DUPLA FACE
Teresa Maria de Magalhães Araújo
 
 

‘Fujo de mim todos
Os dias’
(Montaigne)

Trazia no nome a marca da bem-aventurança - Victório. Homem elegante. Alto, magro, pele alva e jovem, cabelos loiros. O nariz aquilino lhe dava um ar interrogativo. Herdou da mãe os olhos azuis, remansados e profundos como as tardes de outono. Pessoa de muitos silêncios, suspirava Maria Rosa. Cirurgião plástico, vivia rodeado por belas mulheres a quem magnetizava com seu jeito sereno. Esquivo. Viajou o mundo, leu os clássicos, amava a Filosofia. Versava sobre os mais variados temas, todavia tinha um ar absorto, covil de seus mistérios.

Gostava de estar só, o que decepcionava Maria Rosa, a pretendente. Arredio nas questões íntimas. Era um pensador cuja profundeza desmentia o mundo das futilidades femininas. Sabia ouvir. As mulheres lhe segredavam histórias, tiravam aos poucos os véus do intrincado sexo oposto. Embrenhava-se. Mas elas eram espelhos.

Vivia com a mãe que conservava a beleza da juventude. Apenas os olhos cansados e alguns fios de cabelo branco anunciavam a idade. Cuidava um do outro. O pai morreu quando era menino. Irremediável dano. Foi criado entre as rebuçadas lágrimas da mãe e a proteção exacerbada da estufa de carinho.

Nas madrugadas, quando a casa adormecia, ia cuidadosamente para o quarto. No fundo falso do armário, escondia sua confissão mais obscura. Arrumava a mala com secretos pertences e partia para os arredores da cidade, longe dos olhos curiosos. Sempre o mesmo ritual. Uma rua escura, um pequeno apartamento. Entrava no prédio, olhando para os lados, cuidadoso para não ser visto. Profundamente perturbado. Transfazia-se em uma bela loura de pernas longas, de gestos lentos e andar macio. Delicada, girava a cabeça à caça de olhares masculinos.

Depois, o mesmo bar, pessoas noturnas. Mulheres sozinhas, homens maduros em busca do inesperado. Nunca teve um encontro amoroso, somente exercitava o prazer de se tornar irreconhecível. Feminino.

No Natal, recebeu os amigos, os parentes. Noite familiar, com pessoas esperáveis, presentes previsíveis e muito tédio. Quando ficou só, saiu sorrateiro para o seu habitual passeio. Travestido, foi ao lugar de costume. Trajava um longo vestido negro, com uma fenda na parte lateral, que, ao cruzar as pernas, desnudava parte das coxas. Usava um batom carmim, no mesmo tom das longas unhas postiças. Sentou-se à beira do balcão ovalado que circundava o bar. O garçom, que já conhecia seus hábitos, aproximou-se e serviu a bebida de sempre: - Vodka. Que bom não precisar dizer nada. Olhou em derredor. Os freqüentadores rotineiros, embora mais tristes. Ele ensimesmado, quase sombrio. Os brilhantes olhos azuis, nessa madrugada, eram só desbrilho. Remotas lembranças lhe surrupiavam o presente.

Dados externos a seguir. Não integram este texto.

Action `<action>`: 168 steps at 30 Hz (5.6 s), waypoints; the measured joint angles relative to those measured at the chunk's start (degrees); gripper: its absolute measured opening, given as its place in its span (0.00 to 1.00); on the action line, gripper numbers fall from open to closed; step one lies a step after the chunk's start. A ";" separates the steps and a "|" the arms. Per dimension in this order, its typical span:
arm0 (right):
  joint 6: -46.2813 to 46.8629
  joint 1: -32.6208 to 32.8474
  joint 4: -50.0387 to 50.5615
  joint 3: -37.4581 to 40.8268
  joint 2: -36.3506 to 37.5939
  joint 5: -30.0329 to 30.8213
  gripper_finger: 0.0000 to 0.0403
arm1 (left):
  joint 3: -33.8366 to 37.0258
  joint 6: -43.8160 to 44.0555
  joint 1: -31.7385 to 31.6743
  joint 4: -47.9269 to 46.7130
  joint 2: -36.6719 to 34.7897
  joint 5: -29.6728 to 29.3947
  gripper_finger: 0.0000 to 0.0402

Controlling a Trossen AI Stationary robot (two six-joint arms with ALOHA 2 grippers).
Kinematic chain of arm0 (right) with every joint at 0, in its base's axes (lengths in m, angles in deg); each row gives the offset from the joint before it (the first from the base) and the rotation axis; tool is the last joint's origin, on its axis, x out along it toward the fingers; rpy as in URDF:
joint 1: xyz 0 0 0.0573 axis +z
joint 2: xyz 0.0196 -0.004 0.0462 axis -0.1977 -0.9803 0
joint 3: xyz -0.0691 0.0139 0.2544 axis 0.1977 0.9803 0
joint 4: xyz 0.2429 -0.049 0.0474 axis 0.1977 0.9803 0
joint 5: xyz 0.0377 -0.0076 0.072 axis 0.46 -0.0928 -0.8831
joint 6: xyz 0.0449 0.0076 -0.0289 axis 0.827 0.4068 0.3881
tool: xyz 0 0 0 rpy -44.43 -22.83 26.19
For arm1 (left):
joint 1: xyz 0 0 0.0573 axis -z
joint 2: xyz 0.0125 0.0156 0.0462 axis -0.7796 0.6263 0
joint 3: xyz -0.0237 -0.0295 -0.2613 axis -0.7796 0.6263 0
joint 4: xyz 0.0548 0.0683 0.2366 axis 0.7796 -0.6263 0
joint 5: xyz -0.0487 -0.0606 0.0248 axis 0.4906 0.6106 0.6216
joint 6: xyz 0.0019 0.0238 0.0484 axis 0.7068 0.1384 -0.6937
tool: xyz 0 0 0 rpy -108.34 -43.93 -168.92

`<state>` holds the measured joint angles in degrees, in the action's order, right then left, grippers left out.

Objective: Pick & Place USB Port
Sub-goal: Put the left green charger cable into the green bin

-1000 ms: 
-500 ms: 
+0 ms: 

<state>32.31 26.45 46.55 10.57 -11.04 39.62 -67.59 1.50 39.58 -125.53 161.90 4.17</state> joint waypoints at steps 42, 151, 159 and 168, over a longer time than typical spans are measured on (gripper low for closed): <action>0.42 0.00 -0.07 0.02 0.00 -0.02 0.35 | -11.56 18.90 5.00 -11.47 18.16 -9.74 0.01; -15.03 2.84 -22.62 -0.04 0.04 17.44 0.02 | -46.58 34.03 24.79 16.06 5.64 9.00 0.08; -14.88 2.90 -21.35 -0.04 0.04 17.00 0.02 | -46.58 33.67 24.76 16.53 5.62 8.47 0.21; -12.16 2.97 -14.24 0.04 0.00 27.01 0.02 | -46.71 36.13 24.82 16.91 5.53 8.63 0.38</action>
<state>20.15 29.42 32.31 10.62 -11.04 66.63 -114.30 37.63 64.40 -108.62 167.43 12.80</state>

Emergiu quando alguém lhe tocou de leve os ombros. Intimidou-se. Primeira vez que o abordavam naquele ambiente. A dubiedade é encruzilhada sem trégua, ruminou. Entreouviu um chamamento- - Victória! Era como se lhe arrancassem a máscara a fórceps. Dormiu e estaria sonhando? Todavia a voz impostada insistiu: - Victória! Virou-se. Era um homem de pele clara, sorriso irônico, cabelos lisos e negros, curtos, penteados para trás. Terno escuro, gravata da mesma cor, sapatos de cromo alemão.

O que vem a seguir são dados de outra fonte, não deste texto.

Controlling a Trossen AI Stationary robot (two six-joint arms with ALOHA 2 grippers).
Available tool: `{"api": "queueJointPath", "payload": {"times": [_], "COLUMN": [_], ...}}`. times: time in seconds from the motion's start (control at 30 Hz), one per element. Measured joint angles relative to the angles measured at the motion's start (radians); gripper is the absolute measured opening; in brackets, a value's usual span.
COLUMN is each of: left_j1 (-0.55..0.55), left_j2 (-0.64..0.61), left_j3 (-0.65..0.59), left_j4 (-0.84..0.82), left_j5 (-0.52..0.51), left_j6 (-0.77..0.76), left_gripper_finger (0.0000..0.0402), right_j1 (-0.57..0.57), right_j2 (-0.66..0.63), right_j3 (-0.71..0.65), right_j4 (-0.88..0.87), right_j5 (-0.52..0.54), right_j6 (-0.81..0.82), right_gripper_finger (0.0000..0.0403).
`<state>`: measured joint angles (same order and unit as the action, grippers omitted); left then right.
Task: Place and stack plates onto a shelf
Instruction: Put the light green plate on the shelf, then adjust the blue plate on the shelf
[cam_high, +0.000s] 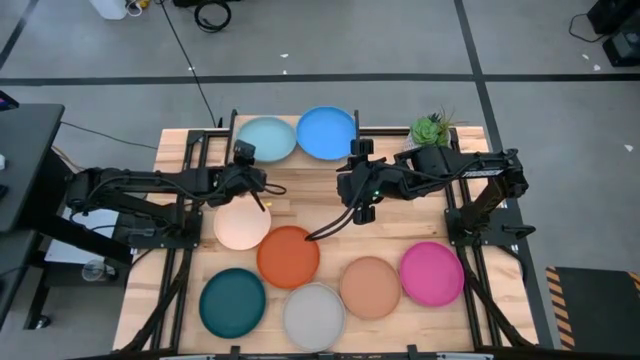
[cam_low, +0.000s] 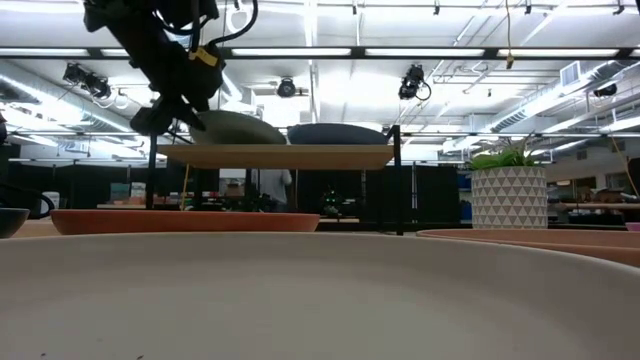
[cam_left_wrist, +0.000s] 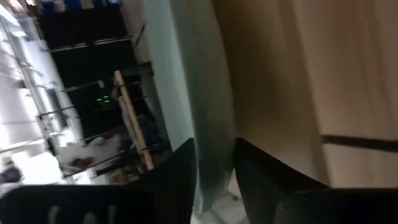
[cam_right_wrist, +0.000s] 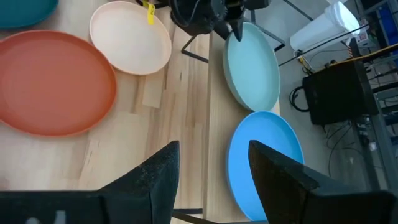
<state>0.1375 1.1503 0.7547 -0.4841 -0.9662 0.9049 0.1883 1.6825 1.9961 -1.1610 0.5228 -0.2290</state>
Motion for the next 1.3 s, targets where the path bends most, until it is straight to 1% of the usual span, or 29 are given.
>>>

Desprendeu-se do sonho, atordoado pelo real perfume masculino. Que miséria, estou exposto! Anteviu sua imagem desfeita. Nunca imaginou que algum conhecido testemunhasse sua ousada revelação. Poderia estar no conforto do quarto, protegido dos riscos. Porém ficava ali, impotente no desejo de voltar o tempo. Tentava expulsar a angústia da consciência. Nada. Avariado, elaborava mentalmente mil desculpas. Estaria tudo perdido, sua dignidade manchada? O pavor impedia-o de perceber de imediato quem era o homem. Pela terceira vez, virou – se e viu. Sentiu uma vertigem quando reconheceu Maria Rosa, a preterida.